OSPF is a dynamic routing protocol that uses Link State Routing (LSR) algorithm. It is one of the Interior Gateway Protocols (IGP) that operates within a single autonomous system. OSPF cost is its metric (the unit used by a router to make routing decisions).
OSPF executes a process using an algorithm developed by Edsger Dijkstra to find the shortest route to the advertising node. The router will then use this output as a candidate path for its routing table. For the OSPF to accurately represent topology, each link of the network must have an associated OSPF cost.
OSPF relies on costs that are inversely proportional to the bandwidth of the link. Therefore, higher bandwidth links are preferred to lower ones. The Cost formula is reference bandwidth divided by interface bandwidth. The default reference bandwidth of 100 Mbps is used for OSPF cost calculation.
For example, if we have an Ethernet interface (10 Mbps), the OSPF path cost value is 100 Mbps / 10 Mbps = 10.
OSPF Default Interface Cost Values
Here are the default Cost values for each interface type:
| Gigabit Ethernet Interface (1 Gbps) | 1 |
| Fast Ethernet Interface (100 Mbps) | 1 |
| Ethernet Interface (10 Mbps) | 10 |
| DS1 (1.544 Mbps) | 64 |
| DSL (768 Kbps) | 133 |
Cisco routers have three methods to change the OSPF interface cost:
1. By directly using the interface command ‘ip ospf cost <1-65535>’
Router#conf t Router(config)#int gi0/0/0 Router(config-if)#ip ospf cost <1-65535>
We can verify this by using the ‘show ip ospf interface’ command.

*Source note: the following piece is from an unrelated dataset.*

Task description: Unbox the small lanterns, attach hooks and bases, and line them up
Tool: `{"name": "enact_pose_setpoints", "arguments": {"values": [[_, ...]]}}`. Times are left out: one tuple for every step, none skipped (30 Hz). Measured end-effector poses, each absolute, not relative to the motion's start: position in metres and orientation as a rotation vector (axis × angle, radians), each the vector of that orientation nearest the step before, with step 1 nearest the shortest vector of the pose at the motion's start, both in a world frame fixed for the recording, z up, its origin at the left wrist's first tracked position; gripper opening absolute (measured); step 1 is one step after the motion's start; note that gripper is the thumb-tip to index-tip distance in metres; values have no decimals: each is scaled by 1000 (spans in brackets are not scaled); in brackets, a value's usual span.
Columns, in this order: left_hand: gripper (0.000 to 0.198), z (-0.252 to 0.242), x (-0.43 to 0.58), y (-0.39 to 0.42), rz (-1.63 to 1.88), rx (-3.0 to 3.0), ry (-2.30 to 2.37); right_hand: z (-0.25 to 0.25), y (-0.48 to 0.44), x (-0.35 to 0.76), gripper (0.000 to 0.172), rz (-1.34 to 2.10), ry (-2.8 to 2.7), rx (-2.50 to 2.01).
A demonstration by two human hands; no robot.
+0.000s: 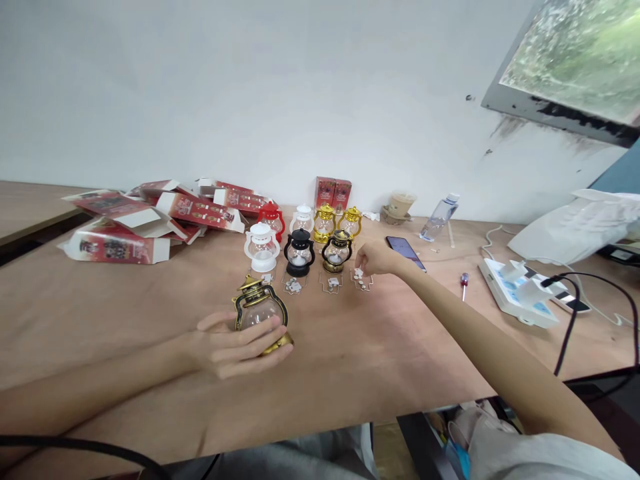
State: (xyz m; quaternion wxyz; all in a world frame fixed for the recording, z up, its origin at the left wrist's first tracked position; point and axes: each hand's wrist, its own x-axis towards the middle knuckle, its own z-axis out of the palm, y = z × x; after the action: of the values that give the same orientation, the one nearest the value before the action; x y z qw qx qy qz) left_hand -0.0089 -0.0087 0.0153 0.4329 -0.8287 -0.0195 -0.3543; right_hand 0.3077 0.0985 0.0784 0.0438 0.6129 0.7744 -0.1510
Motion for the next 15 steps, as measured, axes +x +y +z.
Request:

2. Changing the ‘interface bandwidth’ setting (in kilobits), which changes the calculated value.
Router#conf t Router(config)#int gi0/0/0 Router(config-if)#bandwidth <1-10000000>
3. Changing the OSPF reference bandwidth setting, which changes the calculated value.
Router#conf t Router(config)#router ospf 1 Router(config-router)#auto-cost reference-bandwidth 100000
Please ensure reference bandwidth is the same across all routers. The reference bandwidth command warns you that you need to make the same change across all your routers. This will allow all routers to make their calculations on the same information.
In our example, R1, R2, and R3 are running OSPF. From R1’s perspective, it installed both paths in its routing table since the links towards R2 and R3 have equal Costs of 1.
O 1.1.1.0/24 [110/2] via 10.2.2.2, 00:00:03, GigabitEthernet0/0
[110/2] via 10.3.3.2, 00:00:03, GigabitEthernet0/1
GigabitEthernet0/0 is up, line protocol is up Internet address is 10.2.2.1/30, Area 0 Process ID 1, Router ID 10.1.1.1, Network Type BROADCAST, Cost: 1 GigabitEthernet0/1 is up, line protocol is up Internet address is 10.3.3.1/30, Area 0 Process ID 1, Router ID 10.1.1.1, Network Type BROADCAST, Cost: 1
Let’s change R1 Gi0/1’s cost to 20.
R1#conf t R1(config)#int gi0/1 R1(config-if)#ip ospf cost 20
For verification, let’s check the cost and the routing table again.
R1#sh ip ospf interface GigabitEthernet0/0 is up, line protocol is up Internet address is 10.2.2.1/30, Area 0 Process ID 1, Router ID 10.1.1.1, Network Type BROADCAST, Cost: 1 GigabitEthernet0/1 is up, line protocol is up Internet address is 10.3.3.1/30, Area 0 Process ID 1, Router ID 10.1.1.1, Network Type BROADCAST, Cost: 20
Lower cost wins, and R3’s route was removed from our routing table.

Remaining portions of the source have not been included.